Wpis z mikrobloga

Witajcie,

chciałbym się z wami podzielić moją krótką historyjką. W mikołajki 2013 roku odszedł mój dziadek, zawał. Babcia bardzo to przeżyła, byli ze sobą przez 50 lat. Niestety po śmierci dziadka stan zdrowotny mojej babci bardzo się pogorszył. Byłem z moimi dziadkami bardzo zżyty, przez połowę mojego dzieciństwa byłem przez nich wychowywany. Mieszkaliśmy w bloku, trzy pokoje, miałem swój własny. Niestety, w październiku ubiegłego roku, nadszedł czas i na moją babcię, zmarła w wieku 72 lat.

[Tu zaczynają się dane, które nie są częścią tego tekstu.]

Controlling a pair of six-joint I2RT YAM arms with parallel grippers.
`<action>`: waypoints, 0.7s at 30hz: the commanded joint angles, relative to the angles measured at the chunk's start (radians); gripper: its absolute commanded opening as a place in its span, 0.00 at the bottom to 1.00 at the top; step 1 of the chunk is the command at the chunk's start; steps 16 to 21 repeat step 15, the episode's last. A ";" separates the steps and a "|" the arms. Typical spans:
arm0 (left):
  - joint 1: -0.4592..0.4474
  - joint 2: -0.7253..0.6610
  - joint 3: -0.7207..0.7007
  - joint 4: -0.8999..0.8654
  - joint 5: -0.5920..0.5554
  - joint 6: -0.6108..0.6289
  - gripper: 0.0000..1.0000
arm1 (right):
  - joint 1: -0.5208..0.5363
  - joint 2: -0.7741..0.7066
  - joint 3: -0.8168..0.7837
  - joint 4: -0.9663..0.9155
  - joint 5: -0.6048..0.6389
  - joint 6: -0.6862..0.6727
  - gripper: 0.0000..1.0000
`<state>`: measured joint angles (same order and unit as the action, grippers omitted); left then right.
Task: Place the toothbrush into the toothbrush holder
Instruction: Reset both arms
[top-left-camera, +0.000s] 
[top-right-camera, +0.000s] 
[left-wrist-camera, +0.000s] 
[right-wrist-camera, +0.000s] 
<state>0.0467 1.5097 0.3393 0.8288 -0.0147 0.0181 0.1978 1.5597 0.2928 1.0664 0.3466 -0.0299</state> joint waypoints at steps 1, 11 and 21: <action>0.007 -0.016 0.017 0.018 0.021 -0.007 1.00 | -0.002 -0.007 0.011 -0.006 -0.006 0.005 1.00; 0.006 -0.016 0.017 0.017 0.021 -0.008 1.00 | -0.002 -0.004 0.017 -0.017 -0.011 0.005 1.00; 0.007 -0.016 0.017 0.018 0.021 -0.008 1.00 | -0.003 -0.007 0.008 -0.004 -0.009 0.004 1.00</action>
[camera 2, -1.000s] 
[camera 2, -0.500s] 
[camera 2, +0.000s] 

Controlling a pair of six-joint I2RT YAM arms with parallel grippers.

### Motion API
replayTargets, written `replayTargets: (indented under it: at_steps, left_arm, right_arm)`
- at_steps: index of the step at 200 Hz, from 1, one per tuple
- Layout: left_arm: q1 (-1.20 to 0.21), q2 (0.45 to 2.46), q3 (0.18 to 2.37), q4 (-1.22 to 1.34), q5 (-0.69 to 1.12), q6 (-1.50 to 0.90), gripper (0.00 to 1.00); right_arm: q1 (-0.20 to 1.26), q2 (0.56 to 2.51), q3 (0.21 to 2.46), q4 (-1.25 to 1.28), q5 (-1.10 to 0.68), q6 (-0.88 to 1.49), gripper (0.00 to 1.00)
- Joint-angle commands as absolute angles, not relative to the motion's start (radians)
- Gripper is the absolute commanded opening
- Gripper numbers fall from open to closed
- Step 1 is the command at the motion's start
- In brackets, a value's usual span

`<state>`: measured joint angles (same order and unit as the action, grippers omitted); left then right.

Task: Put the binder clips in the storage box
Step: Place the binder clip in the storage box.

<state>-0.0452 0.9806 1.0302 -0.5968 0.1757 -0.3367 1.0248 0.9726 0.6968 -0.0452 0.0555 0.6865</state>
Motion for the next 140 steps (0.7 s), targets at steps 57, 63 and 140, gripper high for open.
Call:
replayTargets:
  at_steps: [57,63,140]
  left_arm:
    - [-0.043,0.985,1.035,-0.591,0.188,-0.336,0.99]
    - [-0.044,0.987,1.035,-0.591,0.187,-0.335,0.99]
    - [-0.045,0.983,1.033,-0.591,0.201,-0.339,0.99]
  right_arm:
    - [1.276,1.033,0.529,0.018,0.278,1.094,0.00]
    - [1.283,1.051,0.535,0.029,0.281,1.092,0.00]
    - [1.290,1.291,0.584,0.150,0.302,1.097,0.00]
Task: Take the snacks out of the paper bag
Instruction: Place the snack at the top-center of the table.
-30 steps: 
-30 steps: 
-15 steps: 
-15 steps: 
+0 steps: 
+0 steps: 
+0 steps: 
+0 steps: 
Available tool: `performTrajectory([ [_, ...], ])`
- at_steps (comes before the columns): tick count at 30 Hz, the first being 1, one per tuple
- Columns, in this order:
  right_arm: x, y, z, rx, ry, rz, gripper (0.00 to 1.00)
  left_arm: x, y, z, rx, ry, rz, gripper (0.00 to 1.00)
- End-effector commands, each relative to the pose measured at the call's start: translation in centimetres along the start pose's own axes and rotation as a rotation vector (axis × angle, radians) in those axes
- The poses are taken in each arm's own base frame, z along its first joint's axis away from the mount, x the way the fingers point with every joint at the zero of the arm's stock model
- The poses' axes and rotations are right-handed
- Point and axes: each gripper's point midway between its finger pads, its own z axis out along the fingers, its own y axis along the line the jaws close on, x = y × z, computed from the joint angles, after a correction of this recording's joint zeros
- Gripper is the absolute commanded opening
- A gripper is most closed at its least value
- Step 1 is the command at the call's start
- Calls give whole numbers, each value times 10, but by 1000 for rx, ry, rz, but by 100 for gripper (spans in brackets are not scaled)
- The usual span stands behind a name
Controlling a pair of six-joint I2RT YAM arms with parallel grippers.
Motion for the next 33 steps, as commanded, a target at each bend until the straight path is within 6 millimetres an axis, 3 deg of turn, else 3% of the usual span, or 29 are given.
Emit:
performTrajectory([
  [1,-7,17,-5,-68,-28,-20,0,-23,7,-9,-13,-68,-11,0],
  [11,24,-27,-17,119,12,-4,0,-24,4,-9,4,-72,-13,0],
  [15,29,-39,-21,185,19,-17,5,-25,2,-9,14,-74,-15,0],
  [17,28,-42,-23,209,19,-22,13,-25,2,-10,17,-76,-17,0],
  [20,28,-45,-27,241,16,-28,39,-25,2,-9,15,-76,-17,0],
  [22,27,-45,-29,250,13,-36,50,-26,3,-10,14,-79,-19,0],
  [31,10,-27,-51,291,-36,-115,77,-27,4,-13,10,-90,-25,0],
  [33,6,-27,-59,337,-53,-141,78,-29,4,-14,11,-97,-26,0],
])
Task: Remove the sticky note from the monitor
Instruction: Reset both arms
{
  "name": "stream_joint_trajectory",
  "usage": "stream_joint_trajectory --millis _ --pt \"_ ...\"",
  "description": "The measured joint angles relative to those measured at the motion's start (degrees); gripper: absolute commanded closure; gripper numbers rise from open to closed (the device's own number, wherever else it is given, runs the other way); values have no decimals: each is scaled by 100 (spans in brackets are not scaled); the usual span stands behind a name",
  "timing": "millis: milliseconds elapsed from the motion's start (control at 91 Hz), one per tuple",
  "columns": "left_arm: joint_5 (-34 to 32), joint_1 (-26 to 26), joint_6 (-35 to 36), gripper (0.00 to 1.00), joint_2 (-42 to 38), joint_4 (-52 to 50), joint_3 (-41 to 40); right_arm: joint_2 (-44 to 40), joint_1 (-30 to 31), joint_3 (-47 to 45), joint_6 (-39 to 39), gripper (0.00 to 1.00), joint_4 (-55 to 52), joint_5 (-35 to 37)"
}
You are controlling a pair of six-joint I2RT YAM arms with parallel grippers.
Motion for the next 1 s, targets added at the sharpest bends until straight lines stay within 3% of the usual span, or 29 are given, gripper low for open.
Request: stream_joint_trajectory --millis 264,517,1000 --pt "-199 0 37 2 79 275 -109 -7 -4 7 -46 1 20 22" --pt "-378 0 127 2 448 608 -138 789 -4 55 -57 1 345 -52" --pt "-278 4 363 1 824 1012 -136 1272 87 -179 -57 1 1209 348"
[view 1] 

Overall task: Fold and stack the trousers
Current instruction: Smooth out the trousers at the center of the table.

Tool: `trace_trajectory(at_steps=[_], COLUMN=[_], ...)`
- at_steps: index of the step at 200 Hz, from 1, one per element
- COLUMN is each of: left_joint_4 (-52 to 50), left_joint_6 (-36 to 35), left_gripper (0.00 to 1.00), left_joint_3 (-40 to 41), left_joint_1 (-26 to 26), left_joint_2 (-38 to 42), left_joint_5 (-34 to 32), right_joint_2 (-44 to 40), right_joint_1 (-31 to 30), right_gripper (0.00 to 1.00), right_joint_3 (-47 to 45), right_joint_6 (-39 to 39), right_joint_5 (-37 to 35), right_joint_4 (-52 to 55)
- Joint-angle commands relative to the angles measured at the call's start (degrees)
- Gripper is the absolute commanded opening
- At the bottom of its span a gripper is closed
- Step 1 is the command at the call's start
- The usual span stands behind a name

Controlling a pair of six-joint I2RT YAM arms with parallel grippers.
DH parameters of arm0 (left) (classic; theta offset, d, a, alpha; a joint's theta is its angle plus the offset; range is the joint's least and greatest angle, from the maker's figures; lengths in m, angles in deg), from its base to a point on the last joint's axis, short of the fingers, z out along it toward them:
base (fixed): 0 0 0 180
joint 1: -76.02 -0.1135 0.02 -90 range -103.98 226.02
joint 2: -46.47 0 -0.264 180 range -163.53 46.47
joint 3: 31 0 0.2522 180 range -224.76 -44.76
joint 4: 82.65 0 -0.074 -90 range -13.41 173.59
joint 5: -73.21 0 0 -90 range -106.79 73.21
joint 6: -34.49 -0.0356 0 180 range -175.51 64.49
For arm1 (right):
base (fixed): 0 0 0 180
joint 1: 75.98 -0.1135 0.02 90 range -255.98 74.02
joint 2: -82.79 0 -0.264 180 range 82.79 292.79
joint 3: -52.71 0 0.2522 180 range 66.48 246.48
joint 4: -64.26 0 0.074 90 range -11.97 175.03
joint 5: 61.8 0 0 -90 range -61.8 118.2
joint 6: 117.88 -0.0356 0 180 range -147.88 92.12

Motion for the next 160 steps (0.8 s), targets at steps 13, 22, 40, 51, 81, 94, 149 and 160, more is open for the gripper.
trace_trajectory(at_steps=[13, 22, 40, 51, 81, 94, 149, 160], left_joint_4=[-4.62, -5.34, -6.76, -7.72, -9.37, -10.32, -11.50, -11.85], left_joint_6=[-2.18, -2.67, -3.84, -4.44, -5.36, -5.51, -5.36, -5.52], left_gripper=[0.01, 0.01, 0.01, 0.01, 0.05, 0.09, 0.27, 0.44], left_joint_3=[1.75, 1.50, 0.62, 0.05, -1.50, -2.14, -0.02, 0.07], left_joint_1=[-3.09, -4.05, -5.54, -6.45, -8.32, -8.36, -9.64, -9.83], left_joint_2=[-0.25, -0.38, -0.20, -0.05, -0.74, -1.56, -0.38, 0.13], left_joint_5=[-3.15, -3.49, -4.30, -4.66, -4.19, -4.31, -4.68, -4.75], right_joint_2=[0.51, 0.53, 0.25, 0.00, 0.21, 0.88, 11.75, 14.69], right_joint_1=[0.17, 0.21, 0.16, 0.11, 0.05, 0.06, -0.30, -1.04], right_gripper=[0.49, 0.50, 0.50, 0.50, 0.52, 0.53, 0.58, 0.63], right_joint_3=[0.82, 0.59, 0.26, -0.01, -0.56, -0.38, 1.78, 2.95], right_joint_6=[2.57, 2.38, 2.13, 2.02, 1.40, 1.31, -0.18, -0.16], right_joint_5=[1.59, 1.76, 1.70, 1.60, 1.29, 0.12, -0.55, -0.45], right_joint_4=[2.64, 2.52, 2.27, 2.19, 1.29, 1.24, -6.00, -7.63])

Mieszkam poza granicami Polski, dlatego też mieszkanie po moich dziadkach stało puste przez parę miesięcy, postanowiliśmy je wynająć. Umówiliśmy się z przyszłymi najemcami na oględziny mieszkania w celu jego wynajmu. Po drodze do mieszkania kupiłem sobie miętowego tymbarka, tego takiego małego, w szklanej butelce, z napisem pod nakrętką/zawleczką. Siadam w głównym pokoju, otwieram a tam napis "Jestem tutaj", łzy poleciały ciurkiem.

Nigdy nie tagowałem, ponieważ rzadko się tutaj wypowiadam, dlatego wybaczcie jeżeli źle to zrobię.